Sus fanáticos constantemente enviaban cartas al programa, incluso le enviaban los cuadros que pintaban inspirados por él. El programa fue uno de los más exitosos de la historia de la televisión con temática de artes plásticas.

Todo comenzó cuando Bill Alexander, su mentor en la pintura se preparaba para retirarse y le propuso a Ross ocupar su puesto dando clases. Bob aceptó y viajó por el país, enseñó la técnica de “Alla prima” que consiste en aplicar las pinceladas directamente en el lienzo sin boceto previo.

En una entrevista con Kowalski su socia y descubridora confesó que aunque el objetivo del show era mostrar que las pinturas podían hacerse en media hora, en realidad había tres cuadros empleados a lo largo del programa.

El primero se ponía fuera de cámara y se usaba como referencia, el segundo es el que los espectadores veían y el último que era mucho más detallado era utilizado en los libros que también vendía la compañía de Bob Ross.

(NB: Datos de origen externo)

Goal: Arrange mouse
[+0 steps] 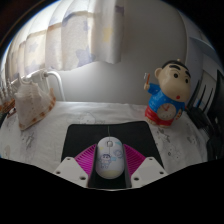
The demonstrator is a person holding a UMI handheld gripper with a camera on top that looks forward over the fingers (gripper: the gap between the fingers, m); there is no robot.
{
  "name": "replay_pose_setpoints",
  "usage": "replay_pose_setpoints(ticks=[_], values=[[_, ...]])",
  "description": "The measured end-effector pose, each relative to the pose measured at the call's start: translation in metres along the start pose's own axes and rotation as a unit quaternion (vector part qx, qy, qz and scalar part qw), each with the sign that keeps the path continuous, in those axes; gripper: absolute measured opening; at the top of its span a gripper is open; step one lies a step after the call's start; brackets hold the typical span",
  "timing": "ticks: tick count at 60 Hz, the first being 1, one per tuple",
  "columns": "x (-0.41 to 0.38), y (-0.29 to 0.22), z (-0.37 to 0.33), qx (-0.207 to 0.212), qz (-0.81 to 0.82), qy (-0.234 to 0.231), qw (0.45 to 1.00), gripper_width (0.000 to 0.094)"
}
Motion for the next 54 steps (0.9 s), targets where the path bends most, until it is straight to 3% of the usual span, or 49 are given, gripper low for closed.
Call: replay_pose_setpoints(ticks=[6, 9, 10, 12, 19, 25, 30, 38, 54], values=[[0.000, 0.003, 0.002, 0.006, 0.019, -0.017, 1.000, 0.0506], [0.009, 0.005, -0.003, -0.004, 0.026, -0.001, 1.000, 0.0826], [0.013, 0.004, -0.005, -0.005, 0.025, 0.008, 1.000, 0.0858], [0.017, 0.002, -0.014, -0.006, 0.024, 0.018, 1.000, 0.0824], [0.006, -0.006, -0.075, 0.001, 0.045, -0.010, 0.999, 0.0846], [-0.001, -0.002, -0.146, 0.002, 0.037, -0.005, 0.999, 0.0848], [-0.005, 0.012, -0.203, -0.004, 0.035, 0.010, 0.999, 0.0850], [-0.024, 0.041, -0.278, -0.017, 0.050, -0.004, 0.999, 0.0847], [-0.040, 0.075, -0.330, -0.015, 0.042, 0.006, 0.999, 0.0845]])
Point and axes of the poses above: the point between the fingertips, and its own axes, seen from behind it with the camera up: x to the right, y down, z forward, the way the camera looks, the point moved 2 cm from there along -z, backward, against the way the camera looks, and after that the axes turned 7 degrees about -x, right-handed, at the moved point
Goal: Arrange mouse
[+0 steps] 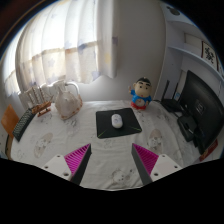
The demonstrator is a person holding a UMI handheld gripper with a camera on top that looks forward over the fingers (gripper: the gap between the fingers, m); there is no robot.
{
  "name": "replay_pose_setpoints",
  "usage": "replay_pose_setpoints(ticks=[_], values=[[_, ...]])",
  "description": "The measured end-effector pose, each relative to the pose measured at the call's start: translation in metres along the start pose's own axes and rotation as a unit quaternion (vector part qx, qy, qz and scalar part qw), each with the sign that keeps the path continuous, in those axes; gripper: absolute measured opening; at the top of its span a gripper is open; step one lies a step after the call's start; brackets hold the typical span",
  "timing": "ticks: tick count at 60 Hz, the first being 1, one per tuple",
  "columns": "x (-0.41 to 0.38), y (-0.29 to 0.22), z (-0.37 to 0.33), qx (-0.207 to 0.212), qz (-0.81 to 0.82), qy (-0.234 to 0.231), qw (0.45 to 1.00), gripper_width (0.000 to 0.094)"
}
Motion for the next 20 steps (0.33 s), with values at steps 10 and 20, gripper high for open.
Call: replay_pose_setpoints(ticks=[10, 20], values=[[0.005, 0.010, 0.004, -0.001, -0.005, 0.017, 1.000, 0.0844], [-0.005, 0.011, 0.003, -0.003, -0.013, 0.013, 1.000, 0.0845]])
Point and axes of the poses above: the point between the fingertips, and its own axes, seen from behind it with the camera up: x to the right, y down, z forward, the way the camera looks, the point moved 2 cm from there along -z, backward, against the way the camera looks, and after that the axes turned 7 degrees about -x, right-handed, at the moved point
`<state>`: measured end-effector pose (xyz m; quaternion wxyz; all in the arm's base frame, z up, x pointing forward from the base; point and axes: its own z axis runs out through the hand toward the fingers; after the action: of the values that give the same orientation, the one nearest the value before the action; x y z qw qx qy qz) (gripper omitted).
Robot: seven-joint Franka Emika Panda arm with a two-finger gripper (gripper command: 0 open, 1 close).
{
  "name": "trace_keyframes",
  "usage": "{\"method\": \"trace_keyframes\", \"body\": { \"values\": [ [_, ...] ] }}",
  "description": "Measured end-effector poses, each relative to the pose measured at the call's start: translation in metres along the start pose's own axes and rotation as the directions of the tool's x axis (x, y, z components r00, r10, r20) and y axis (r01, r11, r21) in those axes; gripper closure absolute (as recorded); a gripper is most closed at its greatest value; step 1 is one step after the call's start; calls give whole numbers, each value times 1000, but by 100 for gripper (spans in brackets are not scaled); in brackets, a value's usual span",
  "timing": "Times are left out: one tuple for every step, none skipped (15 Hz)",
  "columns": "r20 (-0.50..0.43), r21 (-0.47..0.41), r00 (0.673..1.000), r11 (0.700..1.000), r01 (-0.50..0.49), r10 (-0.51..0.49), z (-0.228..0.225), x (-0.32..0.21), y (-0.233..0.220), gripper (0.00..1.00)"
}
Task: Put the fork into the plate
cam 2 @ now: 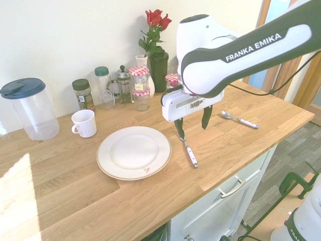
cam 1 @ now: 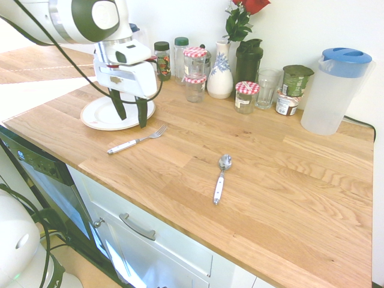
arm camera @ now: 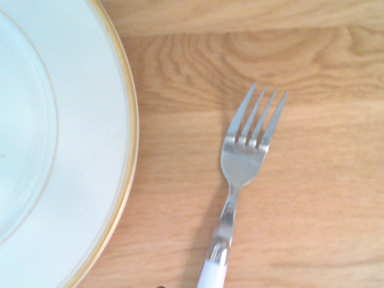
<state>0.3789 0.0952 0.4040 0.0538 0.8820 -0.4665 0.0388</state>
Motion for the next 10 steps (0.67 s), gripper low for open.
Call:
{"method": "trace_keyframes", "body": {
  "values": [
    [-8,-6,1000,1000,-25,25,4,-16,6,0],
    [-18,-15,999,999,-49,48,10,-31,12,0],
    [-28,-19,997,998,-66,65,17,-42,17,0],
    [-35,-10,995,996,-90,90,23,-50,21,0],
    [-40,17,992,993,-119,120,28,-53,22,0],
    [-45,46,988,988,-145,147,27,-52,20,0],
    [-53,71,984,983,-168,172,25,-47,18,0],
    [-61,85,978,977,-194,200,25,-42,17,0],
    [-65,88,972,972,-219,225,26,-36,18,0],
    [-63,83,968,968,-237,243,29,-32,19,0]
  ]
}}
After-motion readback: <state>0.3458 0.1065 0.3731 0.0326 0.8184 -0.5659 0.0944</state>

Ross no cobraba por salir en el programa, sus ingresos provenían de la compañía Bob Ross Inc. que se dedicó a vender material artístico; pintura, pinceles, lienzos, videos y cursos en todo el país. Mientras trabajaba como carpintero con su padre, perdió parte del dedo índice izquierdo, el siempre lo ocultó detrás de la paleta de colores.

Bob tuvo dos hijos, Bob y Steven con Lynda Brown, su primera esposa, la pareja se divorció en 1981. Se casó nuevamente, con Jane Ross, que murió dos años antes de que él. Con su última esposa también tuvo un hijo, Morgan, que también fue un pintor de éxito.

El programa se emitió desde 1983 hasta 1995. Además, durante las grabaciones hacía ruidos extraños con el argumento de que si se pintaba sin hacerlos, el trazo no saldría bien. Siempre terminaba sus episodios con “felices trazos”, y siempre hablaba de “accidentes felices” en lugar de errores.

El pintor mencionó esto acerca de todas sus obras: “una de las preguntas que he escuchado una y otra vez es ¿qué paso con todas las pinturas que hice en televisión? La mayoría las doné a las estaciones PBS a lo largo del país, quienes las subastaron y fueron felices con el dinero que ganaron. Si quieres una acércate a estas fundaciones.

Bob fue diagnosticado con linfoma en 1990 y la enfermedad lo obligó a retirarse del programa. El último episodio fue emitido el 17 de mayo de 1994. Cuando Ross murió tenía 55 años y dejó su compañía en manos de Annette Kowalski que recientemente hizo un trato con Netflix para transmitir el programa.